_Work task_.
Copy each line of the material in which the word "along" appears.

_Data provided_.
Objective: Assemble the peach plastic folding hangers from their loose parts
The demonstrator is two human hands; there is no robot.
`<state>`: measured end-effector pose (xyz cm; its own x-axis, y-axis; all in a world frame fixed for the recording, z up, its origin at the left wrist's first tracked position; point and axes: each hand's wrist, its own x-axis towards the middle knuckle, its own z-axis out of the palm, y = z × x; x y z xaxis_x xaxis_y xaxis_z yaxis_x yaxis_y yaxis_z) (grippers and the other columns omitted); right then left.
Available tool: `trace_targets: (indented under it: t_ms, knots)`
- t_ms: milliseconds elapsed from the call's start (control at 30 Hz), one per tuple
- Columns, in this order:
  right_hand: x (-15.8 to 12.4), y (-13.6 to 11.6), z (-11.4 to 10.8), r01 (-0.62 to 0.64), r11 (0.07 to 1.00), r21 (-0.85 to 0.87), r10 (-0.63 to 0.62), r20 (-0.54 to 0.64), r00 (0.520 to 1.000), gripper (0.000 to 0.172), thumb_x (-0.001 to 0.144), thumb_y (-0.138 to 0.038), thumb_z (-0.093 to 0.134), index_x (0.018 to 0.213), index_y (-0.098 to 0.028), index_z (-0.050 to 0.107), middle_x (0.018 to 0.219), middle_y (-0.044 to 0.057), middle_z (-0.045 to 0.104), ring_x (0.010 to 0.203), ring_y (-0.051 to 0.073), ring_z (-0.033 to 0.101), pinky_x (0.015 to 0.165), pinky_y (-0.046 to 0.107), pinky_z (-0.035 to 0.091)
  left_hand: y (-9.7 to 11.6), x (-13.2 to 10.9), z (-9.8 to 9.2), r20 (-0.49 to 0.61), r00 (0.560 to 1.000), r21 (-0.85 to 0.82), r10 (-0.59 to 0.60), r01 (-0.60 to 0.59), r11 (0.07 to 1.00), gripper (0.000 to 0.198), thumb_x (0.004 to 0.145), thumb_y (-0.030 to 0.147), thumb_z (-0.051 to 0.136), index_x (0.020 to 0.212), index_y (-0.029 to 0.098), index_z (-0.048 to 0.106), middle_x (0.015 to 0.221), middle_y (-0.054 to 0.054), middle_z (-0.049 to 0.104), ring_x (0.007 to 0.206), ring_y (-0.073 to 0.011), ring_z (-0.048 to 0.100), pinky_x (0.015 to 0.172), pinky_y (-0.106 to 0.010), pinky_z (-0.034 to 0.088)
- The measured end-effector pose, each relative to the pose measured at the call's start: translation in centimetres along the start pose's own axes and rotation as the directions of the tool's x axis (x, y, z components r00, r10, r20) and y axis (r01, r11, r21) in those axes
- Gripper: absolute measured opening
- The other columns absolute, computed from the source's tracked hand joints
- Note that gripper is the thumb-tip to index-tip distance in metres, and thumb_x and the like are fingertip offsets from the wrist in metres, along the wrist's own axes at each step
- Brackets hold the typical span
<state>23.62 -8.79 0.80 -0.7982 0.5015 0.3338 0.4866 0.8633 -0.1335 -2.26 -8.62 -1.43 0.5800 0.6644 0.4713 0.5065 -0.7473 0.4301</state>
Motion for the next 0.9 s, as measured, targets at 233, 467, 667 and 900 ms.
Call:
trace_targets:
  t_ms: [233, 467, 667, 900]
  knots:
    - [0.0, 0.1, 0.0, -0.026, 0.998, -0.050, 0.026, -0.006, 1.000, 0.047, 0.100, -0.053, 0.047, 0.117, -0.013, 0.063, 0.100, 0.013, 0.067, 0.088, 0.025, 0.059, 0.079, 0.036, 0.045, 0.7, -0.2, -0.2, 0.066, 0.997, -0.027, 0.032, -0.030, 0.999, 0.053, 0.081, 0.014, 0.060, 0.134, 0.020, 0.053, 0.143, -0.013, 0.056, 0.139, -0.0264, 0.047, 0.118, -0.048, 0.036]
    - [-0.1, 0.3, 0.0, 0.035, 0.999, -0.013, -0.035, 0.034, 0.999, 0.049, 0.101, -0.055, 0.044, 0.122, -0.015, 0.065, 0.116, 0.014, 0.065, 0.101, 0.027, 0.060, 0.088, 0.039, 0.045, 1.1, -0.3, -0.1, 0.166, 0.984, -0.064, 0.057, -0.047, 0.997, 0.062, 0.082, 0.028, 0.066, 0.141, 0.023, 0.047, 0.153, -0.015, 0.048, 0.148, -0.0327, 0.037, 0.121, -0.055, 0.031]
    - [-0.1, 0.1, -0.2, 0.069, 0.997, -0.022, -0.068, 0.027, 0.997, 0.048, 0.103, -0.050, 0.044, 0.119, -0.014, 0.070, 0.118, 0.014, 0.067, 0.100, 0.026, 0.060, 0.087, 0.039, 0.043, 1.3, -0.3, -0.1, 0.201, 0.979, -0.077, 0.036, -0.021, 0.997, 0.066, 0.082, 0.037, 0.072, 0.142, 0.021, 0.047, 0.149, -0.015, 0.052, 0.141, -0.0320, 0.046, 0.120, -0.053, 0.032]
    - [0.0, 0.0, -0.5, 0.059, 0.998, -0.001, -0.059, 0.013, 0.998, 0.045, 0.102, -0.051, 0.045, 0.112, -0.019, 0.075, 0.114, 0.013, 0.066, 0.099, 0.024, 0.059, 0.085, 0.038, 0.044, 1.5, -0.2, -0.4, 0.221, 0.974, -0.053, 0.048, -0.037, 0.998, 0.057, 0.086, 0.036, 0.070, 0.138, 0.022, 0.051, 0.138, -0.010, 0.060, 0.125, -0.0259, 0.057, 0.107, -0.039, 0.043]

_Task output_.
- The measured end-effector pose, each relative to the pose measured at the call's start: translation in centimetres along the start pose's own axes and rotation as the directions of the tool's x axis (x, y, z components r00, r10, r20) and y axis (r01, r11, r21) in those axes
- Note that gripper is the thumb-tip to index-tip distance in metres, and thumb_x and the like are fingertip offsets from the wrist in metres, along the wrist's own axes at each step

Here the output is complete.